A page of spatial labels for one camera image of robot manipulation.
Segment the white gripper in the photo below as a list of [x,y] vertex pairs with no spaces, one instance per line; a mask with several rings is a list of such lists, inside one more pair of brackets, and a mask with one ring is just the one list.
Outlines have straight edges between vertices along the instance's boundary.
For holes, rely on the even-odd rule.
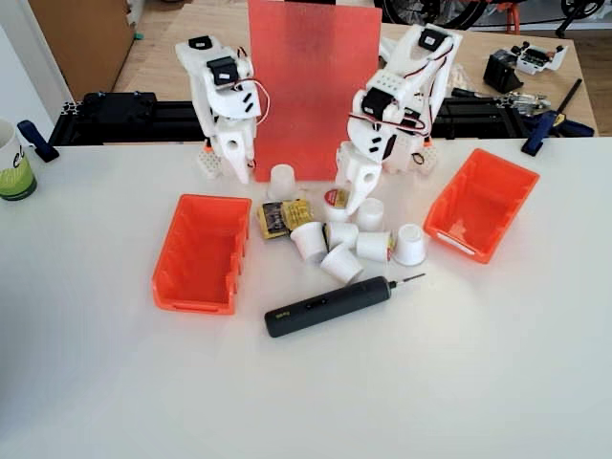
[[382,165],[362,155],[351,142],[340,144],[336,165],[335,185],[349,190],[345,209],[353,215],[376,188]]
[[219,118],[215,129],[215,136],[212,140],[214,153],[220,158],[225,158],[225,152],[230,149],[230,141],[237,143],[239,150],[243,153],[243,159],[231,161],[230,166],[239,182],[248,185],[251,180],[251,169],[255,168],[255,119]]

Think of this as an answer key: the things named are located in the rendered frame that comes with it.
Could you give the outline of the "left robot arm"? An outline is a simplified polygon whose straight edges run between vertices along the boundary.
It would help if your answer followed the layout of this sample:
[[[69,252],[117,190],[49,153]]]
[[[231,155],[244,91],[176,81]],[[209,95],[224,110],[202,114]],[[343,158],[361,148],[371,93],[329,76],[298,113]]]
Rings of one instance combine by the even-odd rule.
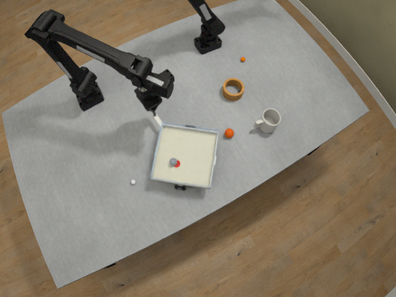
[[[188,0],[188,2],[193,6],[199,16],[202,17],[202,33],[199,36],[200,38],[194,38],[194,42],[198,48],[201,51],[205,51],[222,44],[222,40],[217,35],[224,32],[226,28],[224,23],[211,11],[205,0]]]

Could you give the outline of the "white mug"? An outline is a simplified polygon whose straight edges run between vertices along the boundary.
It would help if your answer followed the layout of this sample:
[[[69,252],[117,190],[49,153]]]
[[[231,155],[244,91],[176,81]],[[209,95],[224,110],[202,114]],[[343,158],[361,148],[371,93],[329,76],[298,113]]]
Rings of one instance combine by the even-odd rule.
[[[279,114],[279,112],[275,109],[269,108],[263,112],[260,120],[255,122],[254,128],[256,129],[260,127],[263,132],[271,133],[275,131],[280,121],[281,115]],[[266,122],[269,124],[267,124]]]

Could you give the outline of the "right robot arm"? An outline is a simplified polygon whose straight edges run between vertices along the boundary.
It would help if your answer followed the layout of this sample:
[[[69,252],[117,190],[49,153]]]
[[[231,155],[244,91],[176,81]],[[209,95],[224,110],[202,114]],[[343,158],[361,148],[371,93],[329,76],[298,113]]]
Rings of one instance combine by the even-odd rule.
[[[66,25],[64,21],[63,14],[54,10],[45,11],[24,35],[38,43],[65,72],[70,81],[69,86],[76,94],[81,109],[103,97],[96,82],[97,76],[87,67],[79,68],[58,42],[114,68],[131,80],[132,85],[136,86],[140,93],[151,91],[152,100],[158,97],[170,98],[175,80],[168,69],[159,74],[154,73],[152,72],[153,64],[149,58],[120,51]],[[132,66],[134,67],[131,68]]]

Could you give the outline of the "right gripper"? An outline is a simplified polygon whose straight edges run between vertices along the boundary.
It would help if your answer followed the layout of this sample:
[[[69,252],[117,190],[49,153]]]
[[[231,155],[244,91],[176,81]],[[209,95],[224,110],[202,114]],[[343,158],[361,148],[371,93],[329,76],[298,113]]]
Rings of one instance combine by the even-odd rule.
[[[138,89],[136,88],[134,90],[136,93],[137,99],[142,103],[146,111],[156,111],[157,107],[162,103],[162,98],[158,97],[155,100],[152,100],[151,98],[151,91],[149,93],[140,93]],[[140,93],[140,94],[139,94]],[[152,109],[154,107],[154,109]],[[152,110],[150,110],[152,109]]]

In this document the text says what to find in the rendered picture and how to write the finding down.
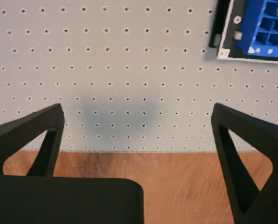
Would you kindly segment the blue grid rack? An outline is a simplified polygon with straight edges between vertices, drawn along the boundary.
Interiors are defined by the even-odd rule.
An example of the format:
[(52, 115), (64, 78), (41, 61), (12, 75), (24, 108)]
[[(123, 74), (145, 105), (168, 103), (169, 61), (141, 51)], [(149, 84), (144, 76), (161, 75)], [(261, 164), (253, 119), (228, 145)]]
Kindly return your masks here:
[(278, 0), (249, 0), (241, 32), (247, 53), (278, 56)]

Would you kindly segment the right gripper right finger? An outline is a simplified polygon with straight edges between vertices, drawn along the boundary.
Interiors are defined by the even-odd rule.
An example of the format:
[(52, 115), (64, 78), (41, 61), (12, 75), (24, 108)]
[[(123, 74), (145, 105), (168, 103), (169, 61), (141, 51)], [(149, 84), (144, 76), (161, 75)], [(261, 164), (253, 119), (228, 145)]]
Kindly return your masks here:
[[(211, 127), (234, 224), (278, 224), (278, 125), (215, 103)], [(272, 173), (261, 191), (229, 131), (270, 159)]]

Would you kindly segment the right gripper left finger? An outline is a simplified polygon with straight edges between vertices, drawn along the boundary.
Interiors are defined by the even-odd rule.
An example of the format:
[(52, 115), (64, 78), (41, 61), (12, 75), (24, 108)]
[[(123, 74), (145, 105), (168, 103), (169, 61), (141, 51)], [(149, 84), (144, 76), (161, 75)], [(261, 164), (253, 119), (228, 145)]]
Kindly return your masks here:
[(3, 165), (9, 157), (47, 130), (38, 154), (25, 176), (53, 177), (64, 126), (61, 103), (0, 124), (0, 175), (5, 175)]

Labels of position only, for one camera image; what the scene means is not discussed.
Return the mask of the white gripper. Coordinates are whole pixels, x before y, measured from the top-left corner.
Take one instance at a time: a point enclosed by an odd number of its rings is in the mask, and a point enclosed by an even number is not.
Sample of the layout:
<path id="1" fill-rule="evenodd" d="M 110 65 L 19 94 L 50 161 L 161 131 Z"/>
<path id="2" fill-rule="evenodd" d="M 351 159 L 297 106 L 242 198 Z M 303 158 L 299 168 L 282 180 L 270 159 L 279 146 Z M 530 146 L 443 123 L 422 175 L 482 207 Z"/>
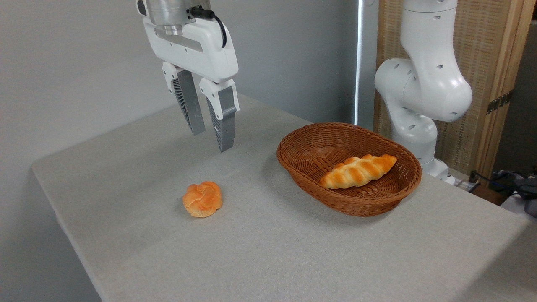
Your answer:
<path id="1" fill-rule="evenodd" d="M 176 97 L 193 135 L 205 132 L 192 73 L 203 77 L 200 90 L 206 97 L 220 152 L 234 145 L 235 115 L 240 110 L 234 78 L 239 69 L 231 35 L 216 21 L 197 19 L 182 27 L 182 35 L 169 36 L 149 18 L 143 25 L 169 93 Z"/>

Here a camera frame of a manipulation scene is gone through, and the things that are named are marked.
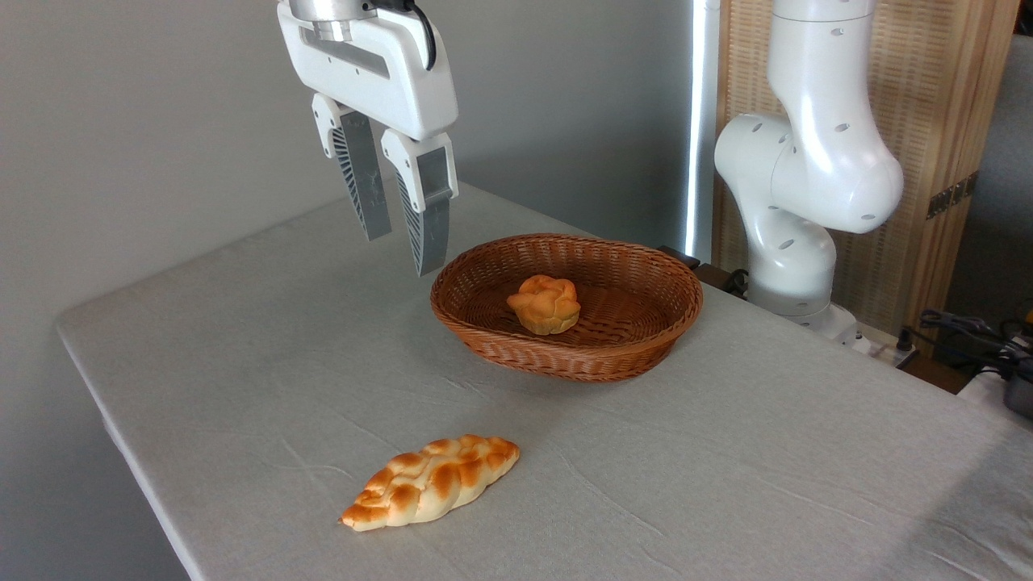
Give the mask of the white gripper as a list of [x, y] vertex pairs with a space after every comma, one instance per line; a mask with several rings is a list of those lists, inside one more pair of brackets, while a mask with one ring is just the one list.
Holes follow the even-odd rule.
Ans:
[[410, 12], [377, 11], [349, 24], [349, 40], [333, 41], [318, 37], [313, 23], [299, 21], [288, 3], [277, 11], [299, 80], [318, 92], [312, 114], [322, 150], [341, 170], [366, 239], [392, 231], [370, 117], [392, 128], [381, 146], [395, 169], [417, 274], [442, 268], [450, 200], [458, 195], [453, 143], [445, 130], [457, 121], [458, 104], [438, 30], [431, 28], [436, 58], [427, 69], [427, 32]]

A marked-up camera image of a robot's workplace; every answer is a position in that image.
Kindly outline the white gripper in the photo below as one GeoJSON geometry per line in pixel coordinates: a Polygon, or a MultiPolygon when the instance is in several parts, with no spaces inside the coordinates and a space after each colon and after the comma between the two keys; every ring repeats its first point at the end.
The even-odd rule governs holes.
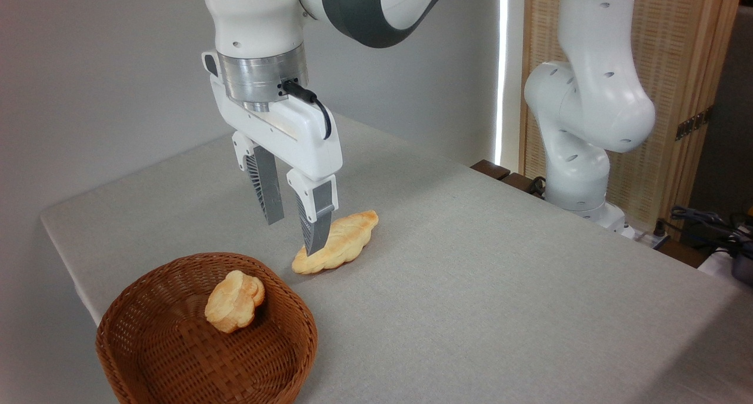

Assignment: Pick every line of the data that includes the string "point".

Output of the task:
Take one instance at a time: a point enclosed by an odd number of its rings is in the mask, and a point enclosed by an even number is not.
Kindly outline the white gripper in the photo below as one GeoJSON geometry per line in pixel coordinates: a Polygon, or a MultiPolygon when the instance is in several parts, with no spaces inside the coordinates and a space after each colon and after the comma between the two keys; every ring repeats its first point at the end.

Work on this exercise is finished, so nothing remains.